### Try it
Return all lines of the data in which the string "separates" occurs.

Dataset entries:
'''

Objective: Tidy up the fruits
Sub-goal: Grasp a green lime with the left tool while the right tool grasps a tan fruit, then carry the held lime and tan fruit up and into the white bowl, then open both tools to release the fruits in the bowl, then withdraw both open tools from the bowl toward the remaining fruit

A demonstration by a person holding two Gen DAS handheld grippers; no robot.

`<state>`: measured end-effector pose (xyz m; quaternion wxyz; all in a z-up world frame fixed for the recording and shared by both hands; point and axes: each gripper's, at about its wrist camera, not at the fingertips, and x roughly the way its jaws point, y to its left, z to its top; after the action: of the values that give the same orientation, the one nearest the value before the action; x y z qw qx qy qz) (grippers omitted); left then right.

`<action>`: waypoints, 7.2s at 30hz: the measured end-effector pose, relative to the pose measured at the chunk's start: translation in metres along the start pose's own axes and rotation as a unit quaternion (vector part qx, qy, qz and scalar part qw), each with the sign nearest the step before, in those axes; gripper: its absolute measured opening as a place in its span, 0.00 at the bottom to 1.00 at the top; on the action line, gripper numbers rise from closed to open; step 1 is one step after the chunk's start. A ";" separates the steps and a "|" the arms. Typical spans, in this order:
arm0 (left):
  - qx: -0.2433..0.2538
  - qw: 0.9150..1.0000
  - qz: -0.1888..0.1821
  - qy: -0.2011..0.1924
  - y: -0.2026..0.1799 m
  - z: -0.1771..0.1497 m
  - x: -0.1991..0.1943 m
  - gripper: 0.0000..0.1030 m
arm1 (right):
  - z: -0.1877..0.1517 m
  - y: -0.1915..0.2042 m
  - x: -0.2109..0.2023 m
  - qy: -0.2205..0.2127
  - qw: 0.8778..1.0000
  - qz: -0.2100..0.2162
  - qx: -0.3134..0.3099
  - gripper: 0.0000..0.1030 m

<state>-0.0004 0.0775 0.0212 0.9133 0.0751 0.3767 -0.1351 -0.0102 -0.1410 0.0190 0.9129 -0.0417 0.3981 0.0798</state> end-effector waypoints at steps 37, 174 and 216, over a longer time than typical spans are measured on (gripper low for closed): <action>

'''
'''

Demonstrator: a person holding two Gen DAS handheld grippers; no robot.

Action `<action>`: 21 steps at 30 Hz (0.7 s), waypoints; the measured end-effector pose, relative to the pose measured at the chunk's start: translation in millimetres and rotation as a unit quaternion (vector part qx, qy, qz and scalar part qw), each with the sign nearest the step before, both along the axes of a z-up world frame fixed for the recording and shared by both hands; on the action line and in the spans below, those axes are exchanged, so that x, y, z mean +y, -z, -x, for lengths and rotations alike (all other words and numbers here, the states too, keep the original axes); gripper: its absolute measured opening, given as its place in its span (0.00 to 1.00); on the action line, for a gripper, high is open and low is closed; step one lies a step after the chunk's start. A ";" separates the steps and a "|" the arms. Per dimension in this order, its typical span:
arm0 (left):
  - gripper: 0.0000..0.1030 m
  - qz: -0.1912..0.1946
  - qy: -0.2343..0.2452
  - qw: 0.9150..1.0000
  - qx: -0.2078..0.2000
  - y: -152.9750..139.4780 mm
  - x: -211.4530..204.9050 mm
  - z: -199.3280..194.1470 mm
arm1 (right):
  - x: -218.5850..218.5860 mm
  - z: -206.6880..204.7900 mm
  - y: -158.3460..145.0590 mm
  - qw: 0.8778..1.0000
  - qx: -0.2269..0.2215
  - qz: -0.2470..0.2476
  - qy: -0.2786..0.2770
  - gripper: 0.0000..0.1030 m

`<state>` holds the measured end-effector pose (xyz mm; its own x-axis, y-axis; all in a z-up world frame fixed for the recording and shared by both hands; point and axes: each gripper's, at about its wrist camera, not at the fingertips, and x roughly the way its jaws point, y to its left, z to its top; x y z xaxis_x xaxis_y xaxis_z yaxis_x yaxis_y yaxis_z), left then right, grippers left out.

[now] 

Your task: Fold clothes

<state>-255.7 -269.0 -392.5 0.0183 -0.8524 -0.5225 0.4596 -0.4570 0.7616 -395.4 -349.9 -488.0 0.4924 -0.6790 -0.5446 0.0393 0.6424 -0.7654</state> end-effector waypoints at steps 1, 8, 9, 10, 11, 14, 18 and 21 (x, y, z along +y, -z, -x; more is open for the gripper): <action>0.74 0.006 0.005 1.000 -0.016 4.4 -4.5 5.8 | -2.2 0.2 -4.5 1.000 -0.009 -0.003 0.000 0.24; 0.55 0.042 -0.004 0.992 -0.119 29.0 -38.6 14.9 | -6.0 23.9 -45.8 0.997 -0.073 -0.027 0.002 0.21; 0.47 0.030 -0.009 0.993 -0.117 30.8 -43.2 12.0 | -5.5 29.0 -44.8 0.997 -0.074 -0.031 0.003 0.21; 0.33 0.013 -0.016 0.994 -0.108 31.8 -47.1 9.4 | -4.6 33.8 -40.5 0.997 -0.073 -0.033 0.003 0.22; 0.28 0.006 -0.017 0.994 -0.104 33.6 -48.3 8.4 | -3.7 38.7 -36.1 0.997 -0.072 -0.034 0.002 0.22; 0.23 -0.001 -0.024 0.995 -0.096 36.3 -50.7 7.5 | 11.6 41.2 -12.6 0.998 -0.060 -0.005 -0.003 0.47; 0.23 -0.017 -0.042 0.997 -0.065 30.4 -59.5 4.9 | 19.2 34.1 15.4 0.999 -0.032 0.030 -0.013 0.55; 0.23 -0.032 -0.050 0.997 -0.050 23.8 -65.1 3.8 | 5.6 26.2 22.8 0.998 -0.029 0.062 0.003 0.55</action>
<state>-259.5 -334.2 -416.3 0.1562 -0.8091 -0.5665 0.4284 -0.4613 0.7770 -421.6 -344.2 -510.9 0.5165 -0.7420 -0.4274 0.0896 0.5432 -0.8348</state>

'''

### Answer
`<action>`: waypoints, 7.2s at 30hz: the measured end-effector pose, relative to the pose measured at the chunk's start: translation in metres along the start pose's own axes and rotation as a unit quaternion (vector part qx, qy, qz and scalar part qw), each with the sign nearest the step before, in those axes; gripper: its absolute measured opening as a place in its span, 0.00 at the bottom to 1.00 at the top; on the action line, gripper numbers rise from closed to open; step 1 is one step after the chunk's start. A ";" separates the steps and a "|" the arms. Typical spans, in this order:
Action `<action>`: 21 steps at 30 Hz (0.7 s), waypoints; the measured end-effector pose, relative to the pose measured at the chunk's start: translation in millimetres and rotation as a unit quaternion (vector part qx, qy, qz and scalar part qw), each with the sign nearest the step before, both along the axes of a z-up world frame fixed for the recording and shared by both hands; on the action line and in the spans below, those axes are exchanged, so that x, y, z mean +y, -z, -x, for lengths and rotations alike (all other words and numbers here, the states too, keep the original axes); gripper: its absolute measured opening, given as its place in its span (0.00 to 1.00); on the action line, for a gripper, high is open and low is closed; step one lies a step after the chunk's start. A ";" separates the steps and a "|" the arms. Per dimension in this order, its typical span:

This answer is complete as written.